A Cidade
De H. P. Lovecraft
Era dourada e esplêndida,
Aquela Cidade de luz;
Uma visão suspensa
Nas profundezas da noite;
Uma região de maravilha e glória, cujos templos eram de mármore e brancos.
Lembro a estação
Em que ela despontou diante de meu olhar;
O tempo louco de irracionalidade,
Os dias entorpecentes do cérebro
Quando o Inverno, com sua mortalha branca e hedionda, avança para torturar e enlouquecer.
Mais linda do que Sião
Ela brilhava no céu,
Quando os raios de Órion
Nublaram meus olhos,
Trazendo sono cheio de memórias vagas de momentos obscuros e esquecidos.

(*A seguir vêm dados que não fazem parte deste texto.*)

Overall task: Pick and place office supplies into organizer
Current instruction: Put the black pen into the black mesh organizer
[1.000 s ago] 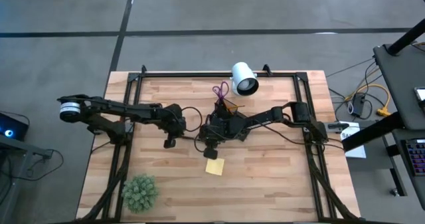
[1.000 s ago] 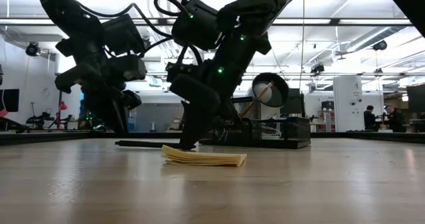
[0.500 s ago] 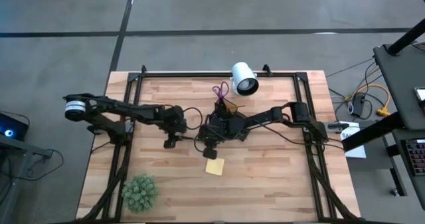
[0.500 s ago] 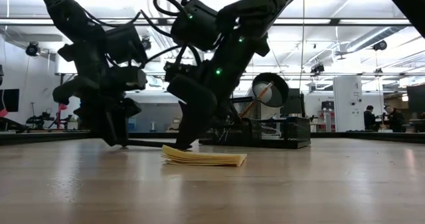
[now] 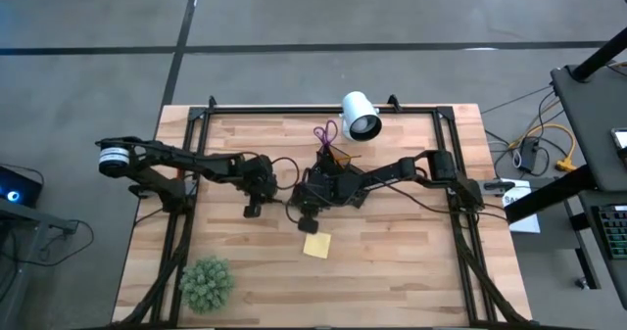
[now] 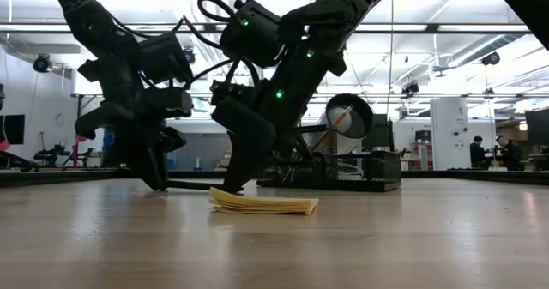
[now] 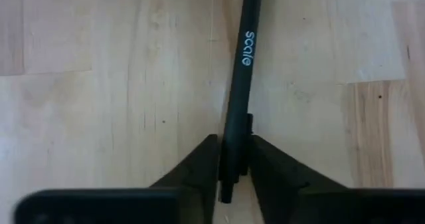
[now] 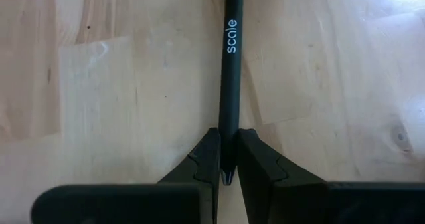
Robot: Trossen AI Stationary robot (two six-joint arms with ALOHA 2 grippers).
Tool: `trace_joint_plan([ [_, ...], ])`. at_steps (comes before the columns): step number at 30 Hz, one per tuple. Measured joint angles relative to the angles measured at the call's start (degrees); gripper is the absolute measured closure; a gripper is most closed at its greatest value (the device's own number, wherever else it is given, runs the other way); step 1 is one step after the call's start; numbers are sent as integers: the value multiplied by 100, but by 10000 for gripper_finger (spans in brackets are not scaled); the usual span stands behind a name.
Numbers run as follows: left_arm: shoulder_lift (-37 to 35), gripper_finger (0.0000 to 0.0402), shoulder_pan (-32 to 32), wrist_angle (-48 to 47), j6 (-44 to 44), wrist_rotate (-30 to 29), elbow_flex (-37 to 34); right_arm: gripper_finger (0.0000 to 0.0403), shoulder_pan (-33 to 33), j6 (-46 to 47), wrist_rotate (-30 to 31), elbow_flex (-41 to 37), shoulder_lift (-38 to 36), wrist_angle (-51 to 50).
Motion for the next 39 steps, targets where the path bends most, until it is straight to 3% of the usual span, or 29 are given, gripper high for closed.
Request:
trace_joint_plan([
  [3, 32, 373, 0, -14, 49, 36, -3, 376, -7, -1, 45, 13, 2, 14],
  [14, -67, 374, -12, -449, 106, -202, 167, 353, 2, -62, 354, 154, -98, -239],
  [22, -919, 374, -9, -1855, 487, -1266, 771, 307, 113, 533, 920, 509, -606, -2366],
  [31, -1487, 374, -11, -2861, 2443, -2832, 2048, 287, 1100, 2018, 1924, 374, -1506, -3948],
  [35, -1231, 374, 9, -2828, 3769, -3499, 2679, 292, 1687, 3081, 2387, 291, -1785, -4800],
  [39, -598, 374, 19, -2775, 4933, -3975, 3361, 300, 2137, 4137, 2402, 245, -1845, -5468],
])
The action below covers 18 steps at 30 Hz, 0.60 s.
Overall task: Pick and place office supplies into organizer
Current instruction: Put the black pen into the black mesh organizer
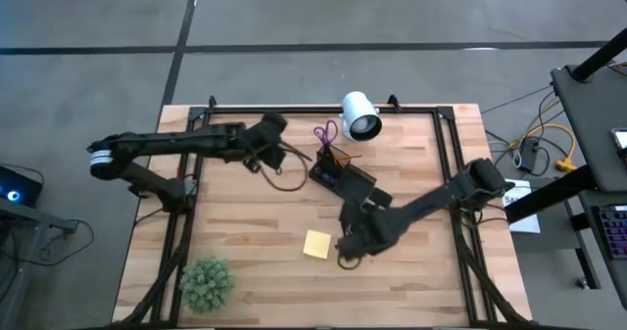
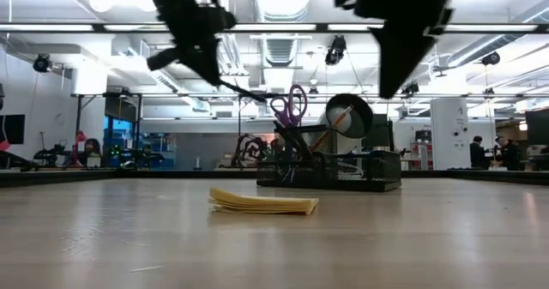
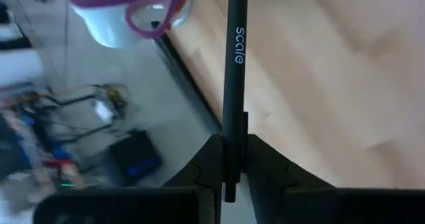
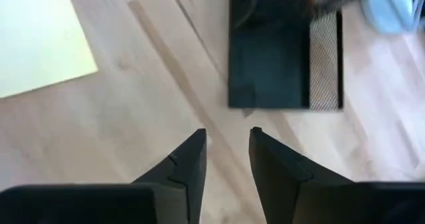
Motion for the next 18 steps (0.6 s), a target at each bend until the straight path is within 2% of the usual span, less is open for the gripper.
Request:
trace_joint_plan([
  [4, 754, 374, 5, 460, 1119, -791, 535, 307, 252, 884, -24, -15, -7, -162],
  [8, 1288, 374, -1, 1272, 1766, -1399, 931, 313, 385, 1624, -26, -15, -7, -138],
  [13, 1682, 374, -104, 1348, 2451, -1375, 1235, 319, 503, 1700, -44, -13, -9, -116],
  [18, 1770, 374, -263, 1322, 2940, -1288, 1123, 321, 514, 1497, -50, -13, -9, -135],
])
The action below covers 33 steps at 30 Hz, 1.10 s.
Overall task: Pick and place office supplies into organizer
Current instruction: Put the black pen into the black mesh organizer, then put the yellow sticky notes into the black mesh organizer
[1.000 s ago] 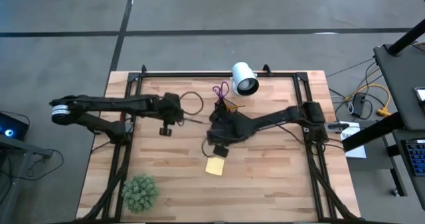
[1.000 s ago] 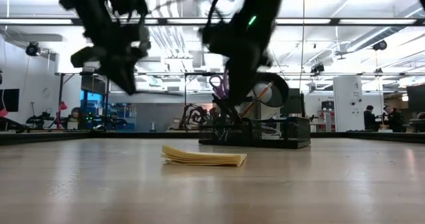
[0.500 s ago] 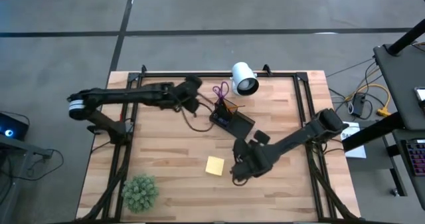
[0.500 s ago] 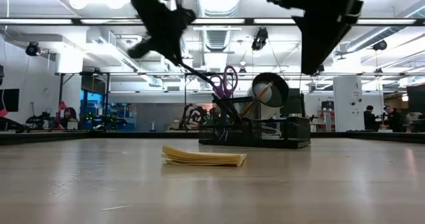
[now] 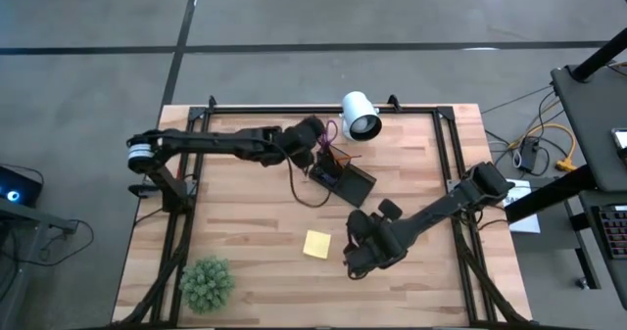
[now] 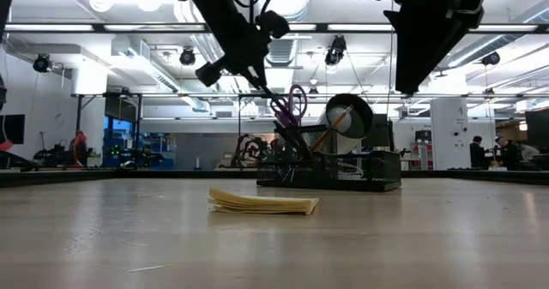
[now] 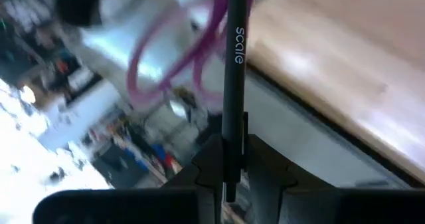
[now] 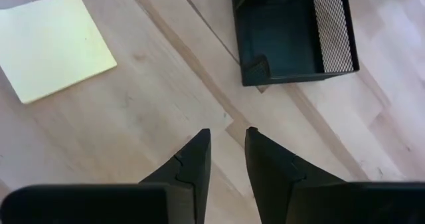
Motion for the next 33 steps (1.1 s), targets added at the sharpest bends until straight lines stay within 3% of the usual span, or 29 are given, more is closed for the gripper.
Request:
trace_joint_plan([
  [3, 27, 374, -113, 171, 365, 248, -76, 320, -2, -114, 4, 0, 0, 0],
  [9, 493, 374, -217, 929, 988, 237, -76, 323, -4, -113, 4, 0, 0, 4],
  [13, 876, 370, -299, 929, 1073, 261, -13, 328, -4, -21, 2, 0, 0, 11],
  [18, 1162, 314, -364, 1167, 716, 287, -37, 326, 0, 27, -3, 0, 0, 40],
  [23, 1012, 269, -581, 1189, 111, 257, -35, 321, -2, -36, 0, 0, 0, 46],
  [25, 811, 258, -652, 1170, -422, 114, -59, 322, -2, -116, 4, 0, 0, 53],
  [29, 243, 244, -816, 452, -2822, -304, -60, 325, -7, -632, 4, -11, 0, 251],
  [31, -126, 241, -908, -564, -4239, 126, -64, 325, -7, -1260, -8, -42, 4, 603],
  [33, -501, 242, -981, -1423, -5520, 1374, -90, 322, -4, -2047, -31, -62, 86, 1084],
])
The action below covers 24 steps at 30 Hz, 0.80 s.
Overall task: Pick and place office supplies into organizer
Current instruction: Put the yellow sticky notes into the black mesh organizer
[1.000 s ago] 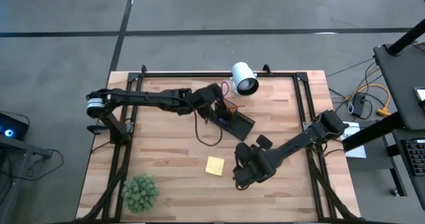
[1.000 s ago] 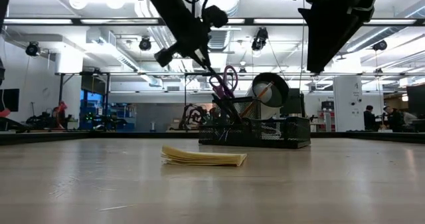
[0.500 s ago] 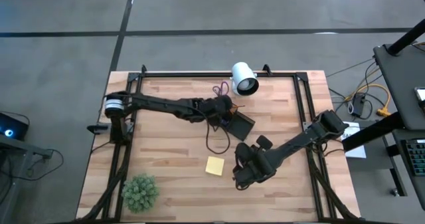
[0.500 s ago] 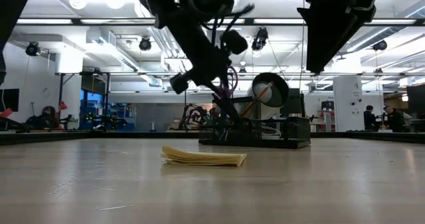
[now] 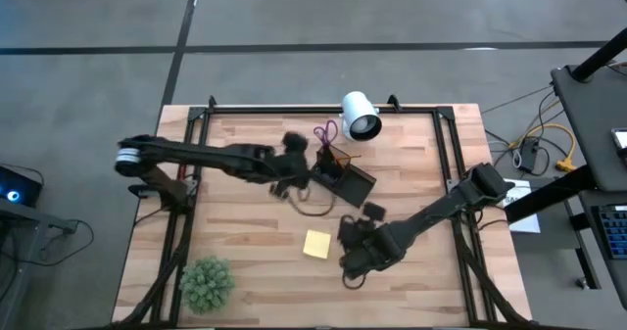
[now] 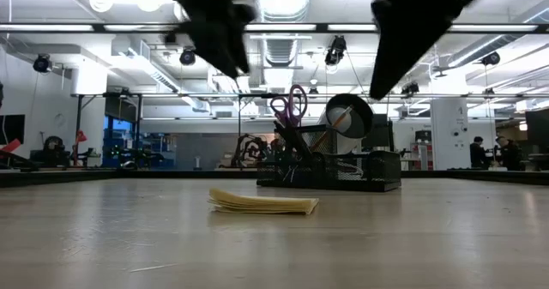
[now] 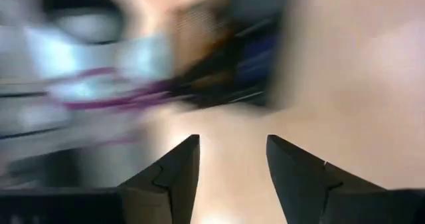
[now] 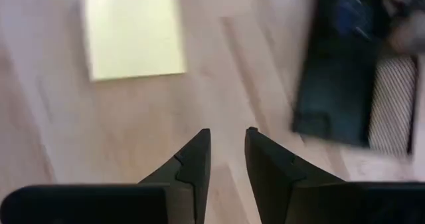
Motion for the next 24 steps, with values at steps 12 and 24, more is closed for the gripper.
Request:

Seus palácios eram majestosos
Com entalhes feitos com beleza,
Cada um se erguendo serenamente
Em terraços raros,
E os jardins eram fragrantes e brilhantes com milagres estranhos florescendo ali.
As avenidas me atraíam
Com vistas sublimes;
Arcos altos me asseguravam
Que um dia eu havia vagado em êxtase sob eles, e me banhara no clima de Halicarnasso.
Nas praças havia uma escultura
Uma fileira imponente;
Homens barbudos, autoritários,
Homens graves em seu tempo—
Mas um deles estava desmontado e quebrado, seu rosto barbudo esmigalhado.
Naquela cidade resplandecente
Nenhum mortal eu vi;
Mas minha imaginação, indulgente
Com a lei da memória,
Demorou-se longamente nas formas nas praças, e fitou suas feições de pedra com admiração.
Agucei a brasa fraca
Que ardia em minha mente,
E tentei lembrar
Os éons passados;
Percorrer a infinitude livremente, e visitar o passado sem restrições.
Então o terrível aviso
Se abateu sobre minha alma
Como a manhã sinistra
Que se levanta em vermelho,
E em pânico eu fugi do conhecimento dos terrores esquecidos e mortos.